Background: An injury to the anterior cruciate ligament (ACL) is a multifactorial event influenced by intrinsic and extrinsic risk factors. Recently, the geometry of the proximal tibia has come under focus as a possible risk factor for an ACL injury.
Hypothesis: An increased posterior tibial slope is associated with an increased risk of further ACL injuries in the previously ACL-reconstructed patient.
Study design: Case-control study; Level of evidence, 3.
Methods: A total of 200 consecutive patients with isolated ACL ruptures who underwent primary reconstruction with hamstring autografts were enrolled in a prospective longitudinal study over 15 years. The posterior tibial slope was measured from a lateral knee radiograph by 2 blinded observers. The data were analyzed for the association between an increased posterior tibial slope and the incidence of further ACL injuries. Interobserver reliability of the posterior tibial slope measurements was assessed.

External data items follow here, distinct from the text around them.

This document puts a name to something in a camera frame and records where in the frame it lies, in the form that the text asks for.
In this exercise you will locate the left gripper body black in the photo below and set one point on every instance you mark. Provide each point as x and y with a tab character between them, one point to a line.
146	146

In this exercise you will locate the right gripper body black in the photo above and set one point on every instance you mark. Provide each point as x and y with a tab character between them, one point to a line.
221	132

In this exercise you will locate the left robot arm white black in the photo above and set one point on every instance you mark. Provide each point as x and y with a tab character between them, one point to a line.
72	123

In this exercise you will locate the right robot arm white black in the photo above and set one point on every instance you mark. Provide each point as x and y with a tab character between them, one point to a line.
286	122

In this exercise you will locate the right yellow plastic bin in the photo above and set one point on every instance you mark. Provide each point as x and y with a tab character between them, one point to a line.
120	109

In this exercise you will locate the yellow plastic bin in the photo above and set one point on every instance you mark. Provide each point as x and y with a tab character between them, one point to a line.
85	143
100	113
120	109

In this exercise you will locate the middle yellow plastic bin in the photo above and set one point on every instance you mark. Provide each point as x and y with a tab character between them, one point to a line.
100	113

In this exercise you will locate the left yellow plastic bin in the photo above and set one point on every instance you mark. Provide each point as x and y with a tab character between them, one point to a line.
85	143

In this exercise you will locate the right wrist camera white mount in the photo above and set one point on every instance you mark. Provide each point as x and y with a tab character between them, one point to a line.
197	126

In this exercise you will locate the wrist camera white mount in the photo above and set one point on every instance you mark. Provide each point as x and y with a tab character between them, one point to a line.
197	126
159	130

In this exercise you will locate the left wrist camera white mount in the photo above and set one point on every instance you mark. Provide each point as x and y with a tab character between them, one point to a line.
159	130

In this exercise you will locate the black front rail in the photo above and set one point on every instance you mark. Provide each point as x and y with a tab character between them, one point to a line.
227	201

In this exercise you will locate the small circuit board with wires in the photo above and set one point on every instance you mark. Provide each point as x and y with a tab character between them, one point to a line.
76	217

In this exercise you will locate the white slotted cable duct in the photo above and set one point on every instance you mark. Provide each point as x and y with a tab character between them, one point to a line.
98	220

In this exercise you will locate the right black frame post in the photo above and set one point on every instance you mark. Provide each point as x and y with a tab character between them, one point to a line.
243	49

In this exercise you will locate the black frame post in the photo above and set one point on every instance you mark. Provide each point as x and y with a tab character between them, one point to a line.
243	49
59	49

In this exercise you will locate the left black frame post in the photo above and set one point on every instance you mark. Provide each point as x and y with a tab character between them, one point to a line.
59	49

Results: Radiographs and follow-up were available for 181 of the 200 enrolled patients. Fifty patients had a further injury to either the ACL graft or the contralateral knee. The mean posterior tibial slope of those with a further ACL injury was 9.9° compared with 8.5° for those with no further injury (P = .001). The mean posterior tibial slope for those with both an ACL graft and contralateral ACL rupture was 12.9°. The odds of further ACL injuries after reconstruction were increased by a factor of 5, to an incidence of 59%, in those with a posterior tibial slope of ≥12°.
Conclusion: An increased posterior tibial slope is associated with increased odds of a further ACL injury after ACL reconstruction. The increased risk is most pronounced in those with a posterior tibial slope of ≥12°.
Keywords: ACL injury; injury prevention; knee; ligaments; posterior tibial slope; reinjury; risk factors.